The Urbanophile said...

Sidewalks are surprisingly unpopular in many places. In particular, retrofitting streets that don't have them, even in upscale areas, can lead to huge resistance. For example, Northbrook had many older residential streets without sidewalks and planned to add them. The residents kicked up a storm. There are generally two arguments, which I believe are really just one: that having no sidewalks contributes to a "rural" feel which is what attracted people to the region, and not wanting strangers walking around an area. The fact that you cite gated subdivisions is interesting. I argue that things like no-sidewalks are simply a form of low grade gating. As an internet poster named Robert Cote once put it, "There is only a difference in magnitude between a gated community and a speed bumped community. Since gated communities pay for their own internal infrastructure they are actually more socially participatory. They aren't looking for the general public to pay for their benefits."

thundermutt said...

The snarky response would be...the well-to-do all have treadmills and/or health-club memberships.

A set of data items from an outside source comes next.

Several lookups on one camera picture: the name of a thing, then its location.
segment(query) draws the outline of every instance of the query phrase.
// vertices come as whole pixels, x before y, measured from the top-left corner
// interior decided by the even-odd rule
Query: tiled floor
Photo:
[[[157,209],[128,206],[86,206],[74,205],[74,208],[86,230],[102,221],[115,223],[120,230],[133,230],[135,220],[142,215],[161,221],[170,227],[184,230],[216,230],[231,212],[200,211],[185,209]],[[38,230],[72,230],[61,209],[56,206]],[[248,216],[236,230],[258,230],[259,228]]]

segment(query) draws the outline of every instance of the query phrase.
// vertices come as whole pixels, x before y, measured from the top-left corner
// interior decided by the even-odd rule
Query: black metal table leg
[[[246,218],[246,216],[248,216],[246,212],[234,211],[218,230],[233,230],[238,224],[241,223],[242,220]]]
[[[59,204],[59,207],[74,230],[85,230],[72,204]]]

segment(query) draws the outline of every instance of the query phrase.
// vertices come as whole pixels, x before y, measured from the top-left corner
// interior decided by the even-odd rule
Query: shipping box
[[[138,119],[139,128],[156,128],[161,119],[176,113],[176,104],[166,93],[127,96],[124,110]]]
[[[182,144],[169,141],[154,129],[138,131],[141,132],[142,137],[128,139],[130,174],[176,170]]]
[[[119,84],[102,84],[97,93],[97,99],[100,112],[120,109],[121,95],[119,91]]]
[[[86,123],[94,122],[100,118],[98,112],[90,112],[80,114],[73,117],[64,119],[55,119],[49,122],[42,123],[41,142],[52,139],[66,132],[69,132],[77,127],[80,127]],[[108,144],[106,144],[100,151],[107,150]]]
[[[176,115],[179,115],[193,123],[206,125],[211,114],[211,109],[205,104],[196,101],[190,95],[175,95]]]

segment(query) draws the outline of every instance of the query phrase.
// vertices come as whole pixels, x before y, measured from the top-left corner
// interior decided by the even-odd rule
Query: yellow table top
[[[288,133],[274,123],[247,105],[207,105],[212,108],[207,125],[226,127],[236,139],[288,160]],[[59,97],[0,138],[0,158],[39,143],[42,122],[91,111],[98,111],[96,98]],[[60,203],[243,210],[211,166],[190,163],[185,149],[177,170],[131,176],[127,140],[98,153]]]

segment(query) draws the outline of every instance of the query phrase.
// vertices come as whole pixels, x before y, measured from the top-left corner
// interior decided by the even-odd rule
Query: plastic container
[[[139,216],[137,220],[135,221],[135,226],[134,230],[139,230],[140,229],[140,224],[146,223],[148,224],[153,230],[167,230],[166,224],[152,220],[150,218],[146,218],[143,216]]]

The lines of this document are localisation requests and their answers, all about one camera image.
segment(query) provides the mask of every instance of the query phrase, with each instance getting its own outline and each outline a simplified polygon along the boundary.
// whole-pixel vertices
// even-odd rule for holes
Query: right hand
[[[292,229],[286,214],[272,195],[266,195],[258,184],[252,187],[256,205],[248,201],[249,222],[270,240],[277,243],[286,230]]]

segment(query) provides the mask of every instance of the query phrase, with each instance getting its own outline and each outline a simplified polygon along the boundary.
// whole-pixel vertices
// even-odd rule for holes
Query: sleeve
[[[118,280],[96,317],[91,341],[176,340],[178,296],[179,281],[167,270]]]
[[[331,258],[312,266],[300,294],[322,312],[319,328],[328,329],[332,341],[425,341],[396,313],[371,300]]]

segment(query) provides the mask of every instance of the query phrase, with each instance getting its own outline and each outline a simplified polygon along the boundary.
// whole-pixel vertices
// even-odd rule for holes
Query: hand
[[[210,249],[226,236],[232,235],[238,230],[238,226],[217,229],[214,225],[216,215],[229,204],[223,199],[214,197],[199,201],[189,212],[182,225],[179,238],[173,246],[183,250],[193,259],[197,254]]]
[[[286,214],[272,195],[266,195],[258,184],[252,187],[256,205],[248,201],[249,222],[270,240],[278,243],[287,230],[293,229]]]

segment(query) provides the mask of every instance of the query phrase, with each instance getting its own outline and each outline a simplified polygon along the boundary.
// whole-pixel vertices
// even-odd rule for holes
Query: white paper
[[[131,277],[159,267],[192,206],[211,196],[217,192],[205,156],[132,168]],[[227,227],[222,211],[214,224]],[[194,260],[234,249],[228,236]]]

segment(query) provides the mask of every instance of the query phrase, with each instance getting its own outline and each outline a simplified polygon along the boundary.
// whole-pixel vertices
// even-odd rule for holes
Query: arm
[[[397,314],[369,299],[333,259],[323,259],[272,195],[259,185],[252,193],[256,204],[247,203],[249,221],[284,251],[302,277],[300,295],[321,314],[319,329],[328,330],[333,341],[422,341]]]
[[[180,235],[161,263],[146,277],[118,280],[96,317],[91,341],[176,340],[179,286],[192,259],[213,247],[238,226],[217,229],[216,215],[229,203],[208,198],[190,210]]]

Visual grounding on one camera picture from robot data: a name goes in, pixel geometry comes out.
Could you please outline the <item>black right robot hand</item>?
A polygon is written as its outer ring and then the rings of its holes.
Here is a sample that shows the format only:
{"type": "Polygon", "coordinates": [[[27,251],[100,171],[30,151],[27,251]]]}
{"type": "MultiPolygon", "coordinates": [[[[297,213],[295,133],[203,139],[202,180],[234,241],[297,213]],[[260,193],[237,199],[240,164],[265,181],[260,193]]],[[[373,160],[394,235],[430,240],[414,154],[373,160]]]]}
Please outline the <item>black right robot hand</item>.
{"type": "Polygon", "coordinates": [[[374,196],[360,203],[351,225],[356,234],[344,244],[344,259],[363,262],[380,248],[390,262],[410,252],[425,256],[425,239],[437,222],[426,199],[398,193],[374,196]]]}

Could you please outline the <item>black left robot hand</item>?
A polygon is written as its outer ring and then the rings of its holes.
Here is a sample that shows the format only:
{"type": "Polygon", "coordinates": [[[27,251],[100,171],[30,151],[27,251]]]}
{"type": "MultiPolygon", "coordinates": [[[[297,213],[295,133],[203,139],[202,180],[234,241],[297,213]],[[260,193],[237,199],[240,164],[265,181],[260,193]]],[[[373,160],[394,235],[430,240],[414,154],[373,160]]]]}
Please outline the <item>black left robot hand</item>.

They don't have to resort to the pedestrian activity of walking in the neighborhood. Pun intended.

Or, perhaps, one could make an argument that such quiet neighborhood streets without through traffic are intended as "shared streets".

I suppose the reality is that market studies show gates and security higher up the list than sidewalks. And no one is forced to buy a $750K house in a gated subdivision.

AmericanDirt said...

Great responses; I appreciate it. It is interesting that this affluent subdivision would need to exclude both overtly (though the gates) as well as implicitly (by making it unwelcome to visiting pedestrians through the lack of sidewalks). I guess it's a reflection of the values of people seeking a distant suburb versus a wealthy inner-ring one. For example, homes in Wilmette and Kenilworth on the Chicago North Shore nearly always have sidewalks, no gates, and a grid structure (multiple points of access), yet they are worth just as much as these homes in Lake in the Hills, if not significantly more.

Because the remainder of the municipality shows visible signs of a sidewalk ordinance in effect, one can surmise that this gated community in the photos either predates the enactment of that ordinance, or that it may have even sought a variance. My suspicion is the former, though if it were the latter of the two, it would be intriguing to know the developer's argument.